### EXERCISE GOAL:
Your response should consist of the lines below, printed exactly.

### GIVEN MATERIAL:
↓
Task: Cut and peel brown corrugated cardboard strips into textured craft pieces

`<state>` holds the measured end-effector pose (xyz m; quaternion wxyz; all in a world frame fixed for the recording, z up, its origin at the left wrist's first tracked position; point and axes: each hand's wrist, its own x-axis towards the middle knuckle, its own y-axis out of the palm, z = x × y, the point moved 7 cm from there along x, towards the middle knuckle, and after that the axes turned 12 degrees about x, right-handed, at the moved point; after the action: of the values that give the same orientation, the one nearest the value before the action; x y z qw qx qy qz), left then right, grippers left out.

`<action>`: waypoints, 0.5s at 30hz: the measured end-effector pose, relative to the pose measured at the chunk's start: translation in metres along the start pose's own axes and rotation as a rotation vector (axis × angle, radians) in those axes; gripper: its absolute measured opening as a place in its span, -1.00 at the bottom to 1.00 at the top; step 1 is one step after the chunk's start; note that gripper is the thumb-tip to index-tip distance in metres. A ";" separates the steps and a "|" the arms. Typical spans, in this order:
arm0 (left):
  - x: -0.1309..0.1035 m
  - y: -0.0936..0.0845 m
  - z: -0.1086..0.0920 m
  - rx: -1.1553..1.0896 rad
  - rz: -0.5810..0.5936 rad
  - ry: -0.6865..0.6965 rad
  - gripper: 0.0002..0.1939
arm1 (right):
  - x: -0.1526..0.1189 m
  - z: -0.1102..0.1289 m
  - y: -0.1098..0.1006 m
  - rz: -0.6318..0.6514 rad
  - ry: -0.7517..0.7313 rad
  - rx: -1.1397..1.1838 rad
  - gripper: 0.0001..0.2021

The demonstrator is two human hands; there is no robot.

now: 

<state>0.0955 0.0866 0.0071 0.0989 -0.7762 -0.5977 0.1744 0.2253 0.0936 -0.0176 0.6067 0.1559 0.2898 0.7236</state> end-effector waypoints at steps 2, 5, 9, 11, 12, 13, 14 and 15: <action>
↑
### RESULT FOR THIS TASK:
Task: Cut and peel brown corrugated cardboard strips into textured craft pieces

`<state>` holds the measured end-effector pose (xyz m; quaternion wxyz; all in a world frame fixed for the recording, z up, its origin at the left wrist's first tracked position; point and axes: each hand's wrist, its own x-axis towards the middle knuckle, its own y-axis out of the palm, z = x × y, the point moved 7 cm from there along x, towards the middle knuckle, and after that the axes turned 12 degrees about x, right-handed, at the moved point; after the action: of the values that give the same orientation, the one nearest the value before the action; x y z qw qx qy qz), left then right, grippers left out.

`<action>`: waypoints, 0.5s at 30hz: the measured end-effector pose, relative to the pose measured at the chunk's start: translation in metres along the start pose's own axes and rotation as a rotation vector (axis × angle, radians) in those axes; gripper: its absolute measured opening as a place in its span, -1.00 at the bottom to 1.00 at the top; step 1 is one step after the chunk's start; note that gripper is the thumb-tip to index-tip distance in metres. A ";" separates the steps and a "|" the arms. Typical spans, in this order:
arm0 (left):
  - x: -0.1309..0.1035 m
  - y: -0.0936..0.0845 m
  - z: -0.1086..0.0920 m
  - rx: -1.1553..1.0896 rad
  - rz: -0.5810..0.5936 rad
  - ry: -0.6865..0.6965 rad
  - gripper: 0.0002..0.1939
arm1 (right):
  - x: -0.1526..0.1189 m
  - z: -0.1102..0.1289 m
  - y: -0.1098..0.1006 m
  - rz: -0.6318..0.6514 rad
  - ry: -0.7517..0.7313 rad
  - rx: -1.1397..1.1838 rad
  - gripper: 0.0001..0.2021

The demonstrator is two human hands; there is no robot.

now: 

<state>0.0955 0.0866 0.0071 0.0989 -0.7762 -0.5977 0.1744 0.2253 0.0936 -0.0176 0.6067 0.1559 0.2898 0.7236</state> end-effector waypoints at steps 2, 5, 9, 11, 12, 13, 14 and 15: <action>

The output is finished and nothing more is needed.